Hector BERLIOZ (1803-1869)
Le Corsaire Overture Op.21 [8:06]
Symphonie Fantastique Op.14 [55:32]
Symphonie Fantastique: Un Bal - alternative version with cornet obbligato [6:43]
Orchestre National de Lyon/Leonard Slatkin
rec. Auditorium de Lyon, France, 31 August-1 September 2011.
NAXOS 8.572886 [70:21]

Leonard Slatkin is the newly appointed Music Director of the Orchestre National de Lyon, beginning his tenure with the 2011-12 season. If this new Berlioz coupling is representative of what the orchestra will be delivering in the future then we can look forward to some fabulous releases. I also hope that Naxos has signed up engineer Tim Handley to produce and engineer any new CDs from this partnership. 
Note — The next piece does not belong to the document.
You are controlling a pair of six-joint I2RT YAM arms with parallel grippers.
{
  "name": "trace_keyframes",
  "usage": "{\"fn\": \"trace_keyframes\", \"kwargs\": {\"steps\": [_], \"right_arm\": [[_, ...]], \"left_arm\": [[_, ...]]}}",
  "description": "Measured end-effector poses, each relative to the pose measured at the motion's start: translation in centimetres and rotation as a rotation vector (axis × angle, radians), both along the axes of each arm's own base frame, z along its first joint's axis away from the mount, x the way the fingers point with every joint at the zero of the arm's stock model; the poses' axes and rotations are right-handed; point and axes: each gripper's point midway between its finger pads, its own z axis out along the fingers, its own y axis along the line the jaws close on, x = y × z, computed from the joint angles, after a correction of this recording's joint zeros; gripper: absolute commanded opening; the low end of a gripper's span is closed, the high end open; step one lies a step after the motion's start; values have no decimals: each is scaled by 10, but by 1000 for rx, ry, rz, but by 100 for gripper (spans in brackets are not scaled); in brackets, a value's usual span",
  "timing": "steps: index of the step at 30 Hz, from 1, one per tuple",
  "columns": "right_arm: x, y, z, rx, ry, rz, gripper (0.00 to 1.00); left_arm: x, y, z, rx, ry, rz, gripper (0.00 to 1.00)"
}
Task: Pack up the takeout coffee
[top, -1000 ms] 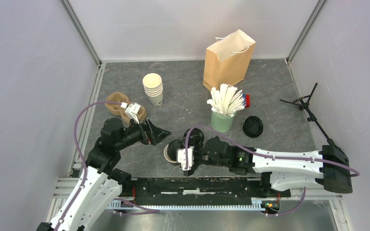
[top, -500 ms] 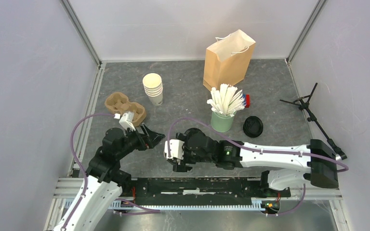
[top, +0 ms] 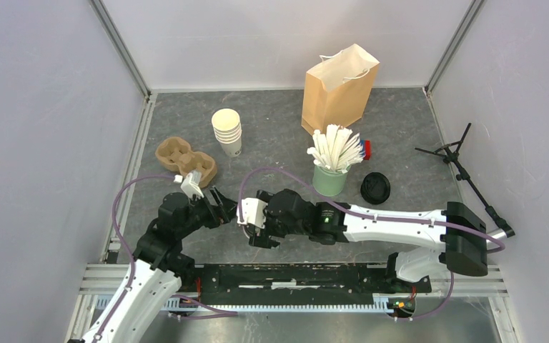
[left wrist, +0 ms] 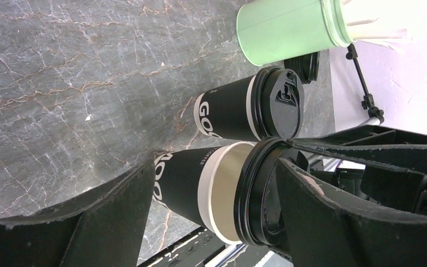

The opening of Le Corsaire can often sound hectic and scrappy. Not so here. The strings and chirping woodwinds are spot-on with their clear articulation. It’s a stunning start and the good news is that the sound quality is magnificent. Strings are natural, winds are suave but not over bright and the brass sonorities are thrilling. The illusion of sitting in the stalls of an auditorium with a splendidly warm acoustic is tangible. Slatkin delivers a controlled, sophisticated, performance without any sense of being rushed. It culminates in an exciting blaze of brass. The recording quality is reminiscent of those Philips/Colin Davis offerings of the 1970s. There is a glow given to the orchestra but this doesn’t mean that the image is in any way opaque. There is some outstandingly fine inner detail to be heard. Everything is there and the playing is of the highest order.
Moving on to the symphony I’d like to make a quick footballing analogy. Good referees aren’t noticed by the crowd. They allow the game to flow without undue interference with the players on the pitch. In this recording, Slatkin seems to allow the players to go about their business without any undue interpretative intrusions. He coaxes some great playing out of the orchestra as individual soloists and also collectively. He’s in control - of course he is - but he’s just the catalyst and he serves the music admirably. This is a really affectionate, elegant version that utilises all the powers of a modern symphony orchestra in full flight. It’s not especially devilish or neurotic but as far as highly polished realisations of the score go this is up there at the top of the list.
The first movement opens gently but then sets off dramatically in the ensuing allegro. The repeat is taken, giving the structure the right balance. The symphony is fantastic and so is the recording. The clarity of detail is truly astonishing. I have no idea how the microphones were set up but quite frankly that doesn’t matter. This sounds uncannily like a live orchestra. The opening of Un bal is a delight with the harps placed left and right. The effect is exhilarating. One minor quibble relates to the very end of the movement which sounds a bit strange - there’s a peculiar overhang to the final chord, as if some of the instruments hadn’t been dampened quickly enough (harps, maybe?). The Scène aux champs is delivered as a true adagio with the cor anglais and oboe calls set back most realistically. The string playing is flexible and the timbre is deep and sonorous. The timpani rolls near the end sound just as they should - distant thunder threatening the pastoral scene. The Marche au supplice is, thank goodness, a march and not a trot. Those French bassoons have a field day and the trombones produce a superb rasp in the lower register. The repeat is also taken. A word or two is in order here about the percussion section which is most realistically caught. The timpani and bass drum cut through superbly without disrupting proceedings and those delicate cymbal strokes sound totally natural. So, we go onwards to the final Dream of a Witches’ Sabbath. This has some magical touches to it in the quieter, more sinister passages. The Dies Irae with its tolling bells is pretty disturbing and the growling lower strings add to the effect. There’s always something of a debate about the bells used in this movement. Here we have tubular bells. That’s no problem for me but if this is an issue and it puts some people off then it’s a great shame. Everything else is immaculate. Slatkin really goes for it towards the end with an overpowering bass drum and full throated brass bringing the work to a fittingly brilliant and satisfying conclusion.
By way of a bonus there is a second version of Un bal included with a cornet obbligato. This is a novelty item and the cornet part is expertly despatched but maybe it could have been replaced by a second overture instead. However, anyone buying this CD will be buying it for the Symphonie Fantastique. This is a natural, sophisticated, glowing performance captured in the finest sound I’ve ever heard given to the work. It’s one of the best versions now available and at bargain price it must not be overlooked. I struggle to think of a version that offers better playing. An absolute winner.
John Whitmore

Great performance and magnificent sound.